[Entries taken from a collection]
┌────────

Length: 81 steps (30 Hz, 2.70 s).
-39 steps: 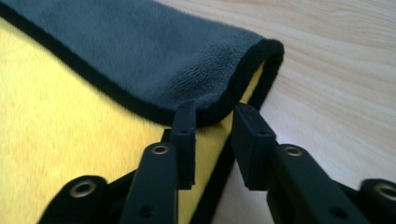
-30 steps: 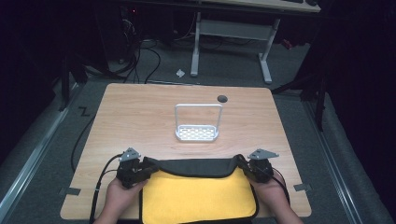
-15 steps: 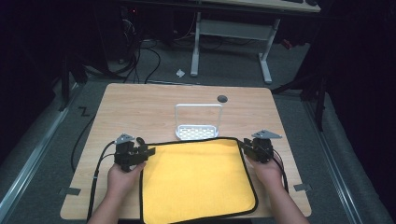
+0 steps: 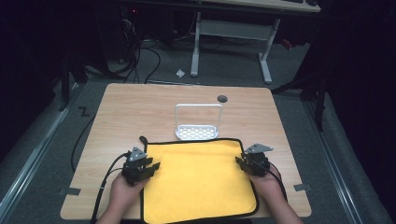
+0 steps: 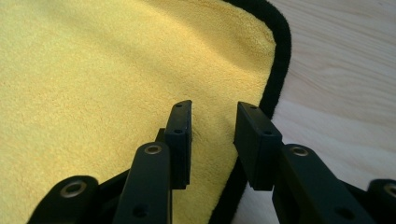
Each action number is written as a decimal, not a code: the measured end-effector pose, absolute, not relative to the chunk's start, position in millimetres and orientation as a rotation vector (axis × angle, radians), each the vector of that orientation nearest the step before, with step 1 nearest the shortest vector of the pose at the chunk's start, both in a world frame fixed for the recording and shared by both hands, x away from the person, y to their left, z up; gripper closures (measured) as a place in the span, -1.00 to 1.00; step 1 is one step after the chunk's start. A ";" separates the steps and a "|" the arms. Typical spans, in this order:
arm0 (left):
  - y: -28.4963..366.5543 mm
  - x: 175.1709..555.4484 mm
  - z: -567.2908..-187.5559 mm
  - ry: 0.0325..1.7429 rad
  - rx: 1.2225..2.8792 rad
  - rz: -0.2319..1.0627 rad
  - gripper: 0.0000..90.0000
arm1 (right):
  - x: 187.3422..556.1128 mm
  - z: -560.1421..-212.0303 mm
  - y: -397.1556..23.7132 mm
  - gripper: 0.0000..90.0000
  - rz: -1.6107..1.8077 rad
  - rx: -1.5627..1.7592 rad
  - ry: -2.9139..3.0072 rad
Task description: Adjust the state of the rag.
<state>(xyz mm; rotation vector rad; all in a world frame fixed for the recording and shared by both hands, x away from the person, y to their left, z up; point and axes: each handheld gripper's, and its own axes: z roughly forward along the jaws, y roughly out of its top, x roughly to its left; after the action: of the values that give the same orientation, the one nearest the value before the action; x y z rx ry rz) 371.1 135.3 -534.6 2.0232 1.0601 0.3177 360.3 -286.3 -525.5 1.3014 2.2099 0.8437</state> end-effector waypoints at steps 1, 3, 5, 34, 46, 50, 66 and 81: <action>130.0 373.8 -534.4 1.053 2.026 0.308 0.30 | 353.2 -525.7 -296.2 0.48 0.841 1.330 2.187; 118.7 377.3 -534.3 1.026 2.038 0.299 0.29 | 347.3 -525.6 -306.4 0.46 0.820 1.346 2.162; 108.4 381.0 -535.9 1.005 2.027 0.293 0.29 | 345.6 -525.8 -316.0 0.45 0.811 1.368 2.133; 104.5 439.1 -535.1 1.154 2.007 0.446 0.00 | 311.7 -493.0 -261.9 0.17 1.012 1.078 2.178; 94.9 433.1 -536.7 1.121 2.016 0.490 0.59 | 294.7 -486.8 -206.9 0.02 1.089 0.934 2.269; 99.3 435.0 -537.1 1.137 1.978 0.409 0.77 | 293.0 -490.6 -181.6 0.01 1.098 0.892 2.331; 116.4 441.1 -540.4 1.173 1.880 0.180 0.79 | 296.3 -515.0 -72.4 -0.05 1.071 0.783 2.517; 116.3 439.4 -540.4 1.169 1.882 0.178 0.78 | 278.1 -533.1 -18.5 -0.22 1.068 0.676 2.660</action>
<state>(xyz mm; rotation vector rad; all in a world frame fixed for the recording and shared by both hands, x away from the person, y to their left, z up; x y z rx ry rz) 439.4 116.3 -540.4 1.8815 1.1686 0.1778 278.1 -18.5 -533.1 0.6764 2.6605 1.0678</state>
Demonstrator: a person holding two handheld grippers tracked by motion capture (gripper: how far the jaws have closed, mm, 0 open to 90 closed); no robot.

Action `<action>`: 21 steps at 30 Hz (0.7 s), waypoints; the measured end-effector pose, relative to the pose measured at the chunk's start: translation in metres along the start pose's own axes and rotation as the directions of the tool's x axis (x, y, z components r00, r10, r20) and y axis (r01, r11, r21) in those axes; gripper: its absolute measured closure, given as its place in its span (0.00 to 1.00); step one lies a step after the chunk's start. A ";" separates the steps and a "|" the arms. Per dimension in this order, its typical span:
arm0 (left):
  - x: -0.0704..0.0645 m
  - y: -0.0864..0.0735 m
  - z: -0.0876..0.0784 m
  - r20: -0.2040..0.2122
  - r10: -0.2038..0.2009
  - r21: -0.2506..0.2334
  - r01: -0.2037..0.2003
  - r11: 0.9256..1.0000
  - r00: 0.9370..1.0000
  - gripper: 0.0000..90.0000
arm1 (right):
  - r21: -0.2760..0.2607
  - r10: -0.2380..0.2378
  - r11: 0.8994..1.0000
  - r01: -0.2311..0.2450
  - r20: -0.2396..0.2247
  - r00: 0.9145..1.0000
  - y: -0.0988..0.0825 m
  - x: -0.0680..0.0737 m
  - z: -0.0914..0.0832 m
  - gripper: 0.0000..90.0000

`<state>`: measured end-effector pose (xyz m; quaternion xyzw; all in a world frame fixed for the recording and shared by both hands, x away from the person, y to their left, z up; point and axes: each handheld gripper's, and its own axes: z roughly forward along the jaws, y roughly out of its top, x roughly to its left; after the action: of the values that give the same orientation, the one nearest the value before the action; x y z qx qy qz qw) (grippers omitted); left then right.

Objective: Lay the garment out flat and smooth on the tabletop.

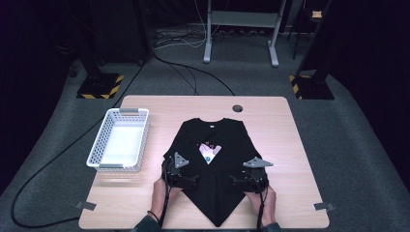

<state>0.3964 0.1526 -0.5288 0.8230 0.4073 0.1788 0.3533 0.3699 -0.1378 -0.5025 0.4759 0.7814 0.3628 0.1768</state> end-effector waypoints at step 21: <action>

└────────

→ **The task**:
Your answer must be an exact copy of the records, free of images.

→ **Solution for this exercise**:
Length: 81 steps (30 Hz, 2.70 s).
-39 steps: 
-30 steps: 
-15 steps: 
+0 steps: 
+0 steps: 
Each action number is written as a decimal, not a code: the measured end-effector pose, absolute, not relative to the chunk's start, position in millimetres and orientation as a rotation vector (axis × angle, radians), each the vector of that orientation nearest the step before, with step 1 nearest the shortest vector of the pose at the chunk's start, both in a world frame fixed for the recording and shared by both hands, x away from the person, y to their left, z up; gripper closures (measured) as a place in the span, -1.00 to 1.00; step 1 is one step after the chunk's start. A ";" separates the steps and a "|" the arms. Typical spans, in this order:
arm0 (left):
  - y: -28.4963..366.5543 mm
  - x: 175.1709..555.4484 mm
  - z: -567.2908..-187.5559 mm
  - ry: 0.0325..1.7429 rad
  - rx: 1.2225..2.8792 rad
  - rz: -0.2319..1.0627 rad
  - gripper: 0.0000..90.0000
arm1 (right):
  - x: 187.3422..556.1128 mm
  - z: -560.1421..-212.0303 mm
  - y: -397.1556..23.7132 mm
  - gripper: 0.0000..90.0000
  - rz: -1.6107..1.8077 rad
  - rx: -1.5627..1.7592 rad
  - ry: -2.9139..3.0072 rad
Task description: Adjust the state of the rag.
<state>(xyz mm; rotation vector rad; all in a world frame fixed for the recording and shared by both hands, x away from the person, y to their left, z up; point and axes: each handheld gripper's, and its own axes: z roughly forward along the jaws, y roughly out of its top, x roughly to its left; after the action: of the values that give the same orientation, the one nearest the value before the action; x y z rx ry rz) 371.1 135.3 -534.6 2.0232 1.0601 0.3177 360.3 -286.3 -525.5 1.3014 2.2099 0.8437</state> end-effector waypoints at steps 1, 3, 5, 34, 46, 50, 66 and 81: <action>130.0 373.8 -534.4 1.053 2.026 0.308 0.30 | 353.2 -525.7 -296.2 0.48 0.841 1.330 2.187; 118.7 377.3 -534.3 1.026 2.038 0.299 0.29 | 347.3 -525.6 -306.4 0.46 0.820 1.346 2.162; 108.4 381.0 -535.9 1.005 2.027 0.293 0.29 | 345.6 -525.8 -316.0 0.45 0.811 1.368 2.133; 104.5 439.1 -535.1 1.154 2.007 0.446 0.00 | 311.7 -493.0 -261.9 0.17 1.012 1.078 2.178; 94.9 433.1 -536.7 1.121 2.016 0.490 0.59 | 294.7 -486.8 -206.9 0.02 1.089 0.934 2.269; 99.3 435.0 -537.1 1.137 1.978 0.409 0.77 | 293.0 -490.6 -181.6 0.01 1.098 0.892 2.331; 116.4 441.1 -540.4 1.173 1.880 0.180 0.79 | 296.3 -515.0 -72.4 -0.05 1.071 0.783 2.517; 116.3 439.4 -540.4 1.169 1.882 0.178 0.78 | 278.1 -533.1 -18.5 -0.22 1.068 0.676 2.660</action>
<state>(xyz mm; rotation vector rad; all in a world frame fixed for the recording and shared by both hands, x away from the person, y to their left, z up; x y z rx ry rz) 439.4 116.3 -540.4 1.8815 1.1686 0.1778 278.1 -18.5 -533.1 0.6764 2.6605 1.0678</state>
Demonstrator: a person holding two handheld grippers tracked by motion capture (gripper: how far the jaws have closed, mm, 0 open to 90 closed); no robot.

Action `<action>`: 21 steps at 30 Hz (0.7 s), waypoints; the measured end-effector pose, relative to the pose measured at the chunk's start: translation in metres along the start pose's own axes and rotation as the directions of the tool's x axis (x, y, z components r00, r10, r20) and y axis (r01, r11, r21) in those axes; gripper: its absolute measured closure, given as its place in its span (0.00 to 1.00); step one lies a step after the chunk's start. A ";" separates the steps and a "|" the arms. Per dimension in this order, its typical span:
arm0 (left):
  - x: -0.0704..0.0645 m
  - y: -0.0864..0.0735 m
  - z: -0.0876..0.0784 m
  - r20: -0.2040..0.2122
  - r10: -0.2038..0.2009
  - r21: -0.2506..0.2334
  - r01: -0.2037..0.2003
  - r11: 0.9256..1.0000
  - r00: 0.9370..1.0000
  - gripper: 0.0000..90.0000
arm1 (right):
  - r21: -0.2760..0.2607
  - r10: -0.2380..0.2378
  - r11: 0.8994..1.0000
  - r01: -0.2311..0.2450
  - r20: -0.2396..0.2247
  - r00: 0.9145..1.0000
  - y: -0.0988..0.0825 m
  - x: -0.0680..0.0737 m
  - z: -0.0914..0.0832 m
  - gripper: 0.0000..90.0000

`<state>`: measured end-effector pose (xyz m; quaternion xyzw; all in a world frame fixed for the recording and shared by both hands, x away from the person, y to their left, z up; point and axes: each handheld gripper's, and its own axes: z roughly forward along the jaws, y roughly out of its top, x roughly to its left; after the action: of the values that give the same orientation, the one nearest the value before the action; x y z qx qy qz qw) (grippers omitted); left then right.

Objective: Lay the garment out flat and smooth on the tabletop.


<state>0.3964 0.1526 -0.5288 0.8230 0.4073 0.1788 0.3533 0.3699 -0.1378 -0.5025 0.4759 0.7814 0.3628 0.1768</state> end-effector waypoints at step 21: <action>

Nothing else remains for this exercise.